El-Sheikh adds: “We have targeted the most challenging issues start-up entrepreneurs are facing, such as how to create compelling customer value propositions, how to validate business models, start-up financing and market sizing, sales and negotiation strategies, and finally, pitching their ideas from an investor’s perspective. We bring in real VCs and give participants a ‘behind the scenes’ view of how investors think.”

The modules are structured to be taken in any order. Each is a self-contained toolkit of key knowledge, skills and insights, combined with examples from the pair’s collective experience as entrepreneurs.

“That’s why we believe the workshops have proved to be so compelling; they are taught by practitioners, people who have actually been in the start-up trenches, who have stumbled and failed along their own journeys and have emerged successfully,” El-Sheikh says. “What we are really doing is teaching from our own experience, so we are not simply imparting knowledge, we are imparting wisdom.”

What do start-up founders need to learn first?

The biggest challenge for founders is falling in love with their own products. “Giving them honest feedback is like telling them their newborn child is ugly,” says El-Sheikh. “They take it as a personal affront, an insult to their own being. It is important to have a deep understanding of the product, but a product without a market is a business with no customers. That is not a business, it is a hobby”.
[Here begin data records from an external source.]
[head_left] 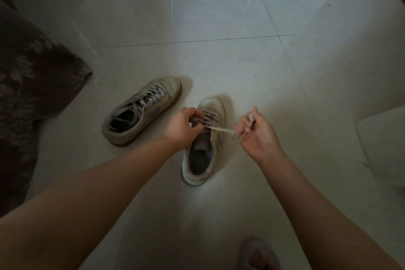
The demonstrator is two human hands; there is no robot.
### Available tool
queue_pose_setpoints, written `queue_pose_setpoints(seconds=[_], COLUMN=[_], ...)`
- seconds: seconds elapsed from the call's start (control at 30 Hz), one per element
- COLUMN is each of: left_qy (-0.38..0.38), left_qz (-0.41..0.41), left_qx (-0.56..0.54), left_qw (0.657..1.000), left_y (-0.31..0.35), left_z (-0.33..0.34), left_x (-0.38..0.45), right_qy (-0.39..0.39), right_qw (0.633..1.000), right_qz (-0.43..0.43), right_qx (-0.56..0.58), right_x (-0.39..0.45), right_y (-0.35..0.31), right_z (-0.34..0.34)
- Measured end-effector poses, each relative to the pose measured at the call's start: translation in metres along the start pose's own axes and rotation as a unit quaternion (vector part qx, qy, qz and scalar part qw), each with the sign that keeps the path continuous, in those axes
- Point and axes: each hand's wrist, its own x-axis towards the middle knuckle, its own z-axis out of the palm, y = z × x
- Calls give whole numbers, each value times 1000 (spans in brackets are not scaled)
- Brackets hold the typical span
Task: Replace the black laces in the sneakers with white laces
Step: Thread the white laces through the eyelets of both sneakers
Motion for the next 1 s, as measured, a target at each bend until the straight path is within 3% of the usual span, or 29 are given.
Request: queue_pose_setpoints(seconds=[0.13, 0.23, 0.37, 0.43, 0.57, 0.7, 0.77, 0.83, 0.93, 1.0], left_qy=[33, 26, 18, 16, 0, -6, -3, 39, 78, 45], left_qz=[-6, 6, 33, 29, 47, 99, 113, 177, 276, 236], left_qx=[12, 22, 67, 63, 88, 206, 249, 263, 279, 281], left_qw=[999, 999, 997, 997, 995, 973, 962, 948, 917, 929], left_y=[-6, -8, -5, -6, -8, -11, -16, -19, -18, -10], left_z=[-5, -5, 2, 2, -2, -4, -7, -13, -15, -10], left_x=[0, -1, -2, -3, -9, -25, -32, -34, -33, -35], right_qy=[30, 79, 93, 80, 57, 56, 40, -2, -65, -61], right_qw=[993, 965, 850, 802, 841, 822, 839, 872, 890, 899], right_qz=[23, 9, -62, -72, -57, -119, -136, -134, -143, -170], right_qx=[-109, -249, -515, -588, -535, -554, -525, -471, -429, -400], right_x=[3, 0, -2, -2, -5, -9, -14, -17, -20, -17], right_y=[-16, -32, -15, -9, -4, -11, -18, -23, -23, -25], right_z=[-24, -49, -57, -52, -37, -15, -2, 10, 30, 42])
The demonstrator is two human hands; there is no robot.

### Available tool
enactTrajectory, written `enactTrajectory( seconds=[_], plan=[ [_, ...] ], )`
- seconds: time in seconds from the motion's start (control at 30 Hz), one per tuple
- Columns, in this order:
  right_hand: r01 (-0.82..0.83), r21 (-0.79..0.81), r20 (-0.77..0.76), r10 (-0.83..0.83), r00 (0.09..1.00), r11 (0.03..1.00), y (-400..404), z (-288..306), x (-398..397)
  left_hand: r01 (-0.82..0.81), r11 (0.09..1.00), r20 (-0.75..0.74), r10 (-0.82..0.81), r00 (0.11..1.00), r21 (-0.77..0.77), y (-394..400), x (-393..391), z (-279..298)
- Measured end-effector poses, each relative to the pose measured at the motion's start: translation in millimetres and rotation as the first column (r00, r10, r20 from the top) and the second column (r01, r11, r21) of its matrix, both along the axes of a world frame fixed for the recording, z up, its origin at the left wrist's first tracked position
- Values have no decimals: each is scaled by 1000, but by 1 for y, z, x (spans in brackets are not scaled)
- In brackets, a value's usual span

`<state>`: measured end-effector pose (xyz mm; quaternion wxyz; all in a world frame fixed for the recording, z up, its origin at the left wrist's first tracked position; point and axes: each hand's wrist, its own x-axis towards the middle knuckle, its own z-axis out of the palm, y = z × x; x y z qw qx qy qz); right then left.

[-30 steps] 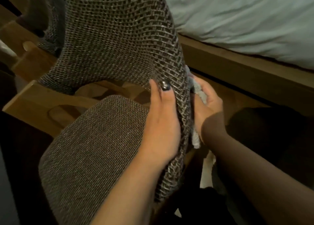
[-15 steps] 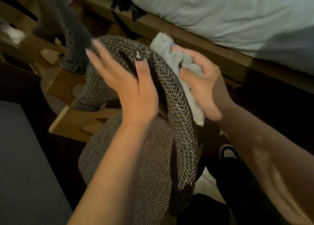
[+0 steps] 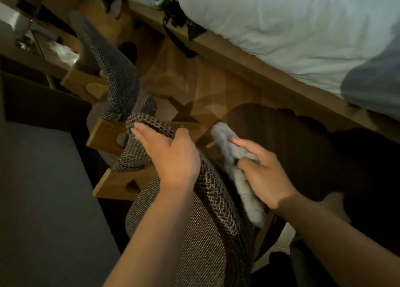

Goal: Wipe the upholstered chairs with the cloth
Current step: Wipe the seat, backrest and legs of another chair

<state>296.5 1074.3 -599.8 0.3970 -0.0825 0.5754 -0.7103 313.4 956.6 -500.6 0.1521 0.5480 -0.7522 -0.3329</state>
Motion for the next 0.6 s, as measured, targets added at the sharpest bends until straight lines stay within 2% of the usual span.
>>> enactTrajectory(
  seconds=[0.07, 0.13, 0.2, 0.3, 0.33, 0.47, 0.53, 0.6],
  plan=[
    [-18, -89, -17, 16, 1000, 996, -15, 21, 0, 8, 1000, -7, -9, 1000, -7, 1, 0, -1],
    [-51, -107, -3, 51, 999, 993, -28, 22, 4, 11, 1000, -1, -11, 1000, -9, 1, 1, -2],
    [-78, -42, 41, 80, 996, 996, -33, 3, 1, 17, 1000, -12, -17, 1000, 0, 1, 2, -2],
    [-189, 145, 92, 177, 980, 971, -31, -24, -4, 3, 1000, -64, -2, 998, 30, 0, 3, -3],
    [-204, 152, 97, 191, 977, 967, -31, -28, -6, -15, 998, -102, 21, 995, 62, 0, 4, -3],
    [-59, -85, 97, 67, 993, 995, -42, 6, -26, -52, 958, -338, 151, 929, 283, -2, 14, -6],
    [-94, -186, -10, 93, 996, 978, -49, 29, -35, -33, 927, -423, 202, 883, 375, 1, 19, -8],
    [-158, -161, -57, 151, 987, 974, -62, 33, -34, -9, 911, -467, 219, 857, 412, 2, 24, -12]
  ],
)
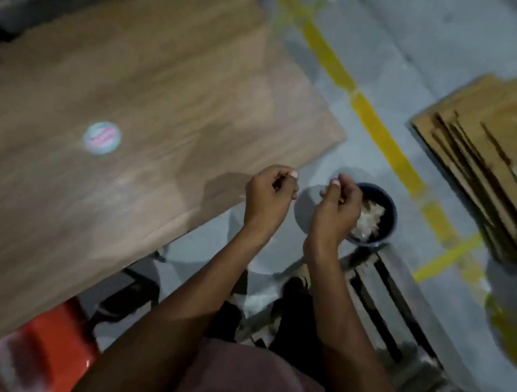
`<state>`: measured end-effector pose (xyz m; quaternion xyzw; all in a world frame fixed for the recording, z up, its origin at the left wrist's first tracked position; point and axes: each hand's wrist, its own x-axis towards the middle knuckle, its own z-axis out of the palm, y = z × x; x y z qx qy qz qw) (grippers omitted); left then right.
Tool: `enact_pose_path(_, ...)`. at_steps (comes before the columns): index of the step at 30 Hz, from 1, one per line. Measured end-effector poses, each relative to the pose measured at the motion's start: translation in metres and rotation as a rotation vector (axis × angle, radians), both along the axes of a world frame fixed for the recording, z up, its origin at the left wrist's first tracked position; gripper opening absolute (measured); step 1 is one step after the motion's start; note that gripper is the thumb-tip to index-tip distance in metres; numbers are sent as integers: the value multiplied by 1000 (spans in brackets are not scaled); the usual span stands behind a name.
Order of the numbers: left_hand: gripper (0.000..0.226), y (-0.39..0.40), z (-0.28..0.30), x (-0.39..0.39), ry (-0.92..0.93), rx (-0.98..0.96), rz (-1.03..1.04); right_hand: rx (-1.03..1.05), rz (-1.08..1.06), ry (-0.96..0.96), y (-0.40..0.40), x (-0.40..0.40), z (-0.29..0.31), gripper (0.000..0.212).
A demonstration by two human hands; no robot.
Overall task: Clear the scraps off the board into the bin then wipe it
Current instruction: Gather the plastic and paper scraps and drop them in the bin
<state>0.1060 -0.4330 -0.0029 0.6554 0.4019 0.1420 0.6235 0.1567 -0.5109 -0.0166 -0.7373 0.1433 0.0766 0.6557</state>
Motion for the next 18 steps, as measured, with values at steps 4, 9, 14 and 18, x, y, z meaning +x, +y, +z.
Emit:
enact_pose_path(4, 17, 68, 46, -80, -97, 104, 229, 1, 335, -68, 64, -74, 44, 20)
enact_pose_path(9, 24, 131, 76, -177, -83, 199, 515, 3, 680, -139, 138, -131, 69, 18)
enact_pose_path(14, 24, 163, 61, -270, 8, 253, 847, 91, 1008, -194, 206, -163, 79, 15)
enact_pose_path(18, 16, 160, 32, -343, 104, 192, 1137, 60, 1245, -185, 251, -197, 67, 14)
A lesson the pair credit for their business success is when they really started listening to their customers, who as it turns out are willing to reveal their biggest pains and pay handsomely for a solution. These insights are then used to quickly and cheaply iterate business models, in order to arrive at what is called a ‘product-market fit’; a product or service that fits all of the requirements of a specific customer segment.

El-Sheikh’s most recent start-up, HR platform Beneple, went through over 60 revisions in its business model until he hit on a successful model. “We listened to what our customers wanted, quickly realising that our initial offerings were way off the mark in solving their biggest business pains,” he explains.

In his advisory role at ZoweeQ, a social classifieds platform that connects buyers and sellers, Dr Stojanov reveals a similar story. “We thought about so many different ways to monetise the platform, but our customers were very open about sharing their own requirements, revealing a compelling pain which we could solve for them,” he says. “This led us into a very different – and much more lucrative – business model than the one we started with.”

Making a reference to the work of Steve Blank and the Lean Launch Pad movement based out of Stanford University, they make the point that the process of customer validation to create product-market fit simply covers the very beginning of a start-up’s journey and only a small part of the process of moving from an idea to a viable start-up.

Instead, what the pair hope to build is a complete, end-to-end process, a bespoke formula – grounded in the scientific method – to move from idea all the way to funding. Instead of a generic platform, they aim to create a solution that is super-localised for start-ups in the GCC.

“Imagine a situation where every single one of the 13,000 Emirati university students graduating every year in the UAE is armed with the technical skills they have gained in their respective disciplines, along with a set of practical entrepreneurial skills and the wisdom to take what they have learned to create their own businesses from scratch,” Dr. Stojanov says. “That is one of our goals.”

A recent Bayt survey claimed that 64 percent of employees would rather start their own business than work for an employer That is the duo’s second goal - to empower more employees to start their own businesses.